We spy them locked deep in conversation across the restaurant of their local haunt – The Intercontinental Hotel in Ballsbridge, Dublin 4 – for this, our very special cover shoot. We had expected to find Gay poorly, a little tetchy even, given his ill health, but nope, not today; Gay is in sprightly spirits, laughing and chatting animatedly. He and Kathleen have just ordered lunch (soup and a whiskey for Gay; a burger and a G&T for Kathleen) so VIP joins them and listens as they discuss an article in the paper, a book they’d both recently read, and the Sky Arts Show, a favourite of Kathleen’s, which she watches religiously each morning at 6am while Gay snoozes.
After lunch we move upstairs to the Intercontinental’s luxurious Penthouse Suite (where Gay has forty winks on the couch) and three of their five beloved grandkids (Cian, 14, Sadhbh, 12 and Saoirse, 10) arrive giddy with excitement for their shoot with Rara (Gay’s nickname) and NanKit (Kathleen’s), both whom they clearly idolize. And you can see why.
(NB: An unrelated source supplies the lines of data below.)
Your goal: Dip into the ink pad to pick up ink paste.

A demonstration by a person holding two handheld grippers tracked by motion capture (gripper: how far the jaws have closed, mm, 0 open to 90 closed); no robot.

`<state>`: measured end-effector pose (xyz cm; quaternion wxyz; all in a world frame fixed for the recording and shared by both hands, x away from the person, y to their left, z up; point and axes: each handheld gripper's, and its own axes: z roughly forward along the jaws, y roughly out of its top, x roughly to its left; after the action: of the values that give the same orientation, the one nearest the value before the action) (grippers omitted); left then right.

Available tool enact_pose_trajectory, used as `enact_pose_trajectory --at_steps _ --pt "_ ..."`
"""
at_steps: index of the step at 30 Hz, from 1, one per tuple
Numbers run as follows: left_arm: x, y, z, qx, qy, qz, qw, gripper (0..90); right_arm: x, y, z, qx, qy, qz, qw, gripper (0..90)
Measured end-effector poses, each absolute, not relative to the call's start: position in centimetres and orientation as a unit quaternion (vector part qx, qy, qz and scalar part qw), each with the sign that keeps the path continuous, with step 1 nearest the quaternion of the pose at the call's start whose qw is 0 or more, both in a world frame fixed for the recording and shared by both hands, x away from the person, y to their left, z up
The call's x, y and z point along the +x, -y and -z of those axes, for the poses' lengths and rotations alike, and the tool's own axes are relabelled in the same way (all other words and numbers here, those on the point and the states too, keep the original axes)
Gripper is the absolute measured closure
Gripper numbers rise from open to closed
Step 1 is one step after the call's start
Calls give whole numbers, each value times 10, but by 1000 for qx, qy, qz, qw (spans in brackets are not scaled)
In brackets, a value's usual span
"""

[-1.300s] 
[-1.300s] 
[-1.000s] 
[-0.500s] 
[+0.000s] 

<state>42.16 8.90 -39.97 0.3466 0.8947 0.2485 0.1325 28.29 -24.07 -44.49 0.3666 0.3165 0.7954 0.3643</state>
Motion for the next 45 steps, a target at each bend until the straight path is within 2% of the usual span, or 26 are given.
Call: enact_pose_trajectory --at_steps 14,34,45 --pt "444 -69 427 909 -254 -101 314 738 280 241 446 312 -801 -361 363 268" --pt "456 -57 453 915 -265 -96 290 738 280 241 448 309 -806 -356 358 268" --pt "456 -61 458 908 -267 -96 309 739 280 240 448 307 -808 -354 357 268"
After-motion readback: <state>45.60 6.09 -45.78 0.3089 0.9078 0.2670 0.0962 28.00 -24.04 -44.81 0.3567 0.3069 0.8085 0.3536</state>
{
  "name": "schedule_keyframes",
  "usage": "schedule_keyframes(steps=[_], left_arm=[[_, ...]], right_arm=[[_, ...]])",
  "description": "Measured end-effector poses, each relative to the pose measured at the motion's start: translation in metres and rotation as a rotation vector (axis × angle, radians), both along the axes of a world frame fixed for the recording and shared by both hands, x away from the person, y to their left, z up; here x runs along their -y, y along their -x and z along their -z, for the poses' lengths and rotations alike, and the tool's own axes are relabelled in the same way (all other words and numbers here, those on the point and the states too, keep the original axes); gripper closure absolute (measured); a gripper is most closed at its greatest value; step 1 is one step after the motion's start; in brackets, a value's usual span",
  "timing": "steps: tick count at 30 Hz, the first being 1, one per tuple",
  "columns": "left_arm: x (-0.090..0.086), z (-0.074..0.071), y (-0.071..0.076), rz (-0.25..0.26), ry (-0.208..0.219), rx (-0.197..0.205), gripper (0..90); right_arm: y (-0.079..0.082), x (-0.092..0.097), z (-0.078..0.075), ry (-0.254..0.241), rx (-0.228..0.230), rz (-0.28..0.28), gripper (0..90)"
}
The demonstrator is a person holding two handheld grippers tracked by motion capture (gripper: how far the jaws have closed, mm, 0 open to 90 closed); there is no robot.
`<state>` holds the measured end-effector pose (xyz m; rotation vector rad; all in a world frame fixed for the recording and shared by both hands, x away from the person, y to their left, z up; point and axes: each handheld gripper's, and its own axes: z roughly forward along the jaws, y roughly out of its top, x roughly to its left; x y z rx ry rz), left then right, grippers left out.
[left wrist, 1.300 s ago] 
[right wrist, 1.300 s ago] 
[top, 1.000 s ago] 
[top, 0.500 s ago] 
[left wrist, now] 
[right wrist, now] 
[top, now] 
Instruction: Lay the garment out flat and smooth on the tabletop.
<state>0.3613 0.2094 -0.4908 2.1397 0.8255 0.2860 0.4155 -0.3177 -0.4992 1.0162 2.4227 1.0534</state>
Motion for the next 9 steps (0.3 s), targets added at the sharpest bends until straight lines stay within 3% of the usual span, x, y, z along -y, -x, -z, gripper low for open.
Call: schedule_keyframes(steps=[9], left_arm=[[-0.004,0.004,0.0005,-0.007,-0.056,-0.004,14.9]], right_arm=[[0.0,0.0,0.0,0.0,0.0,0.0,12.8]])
Gay and Kathleen, both born in Dublin in the year 1934, making them 84 years old, are endlessly fascinating, perfectly mannered and both quite extrovert in their own little ways. “She’s a mad granny”, he tells as he gently jostles her in his witty deadpan way. We talk about the new book Happy Christmas, Pigín!, about Gay’s cancer journey, we hear all about their Christmas plans and we ask them how after 54 years of marriage they still appear to be such good friends. “It’s all a front”, Gay jokes. But nah, not these two, some things just can’t be faked.
Gay and Kathleen, it’s great to see you looking so well and in such good form. And what about your gorgeous grandchildren? What polite and well mannered children they are…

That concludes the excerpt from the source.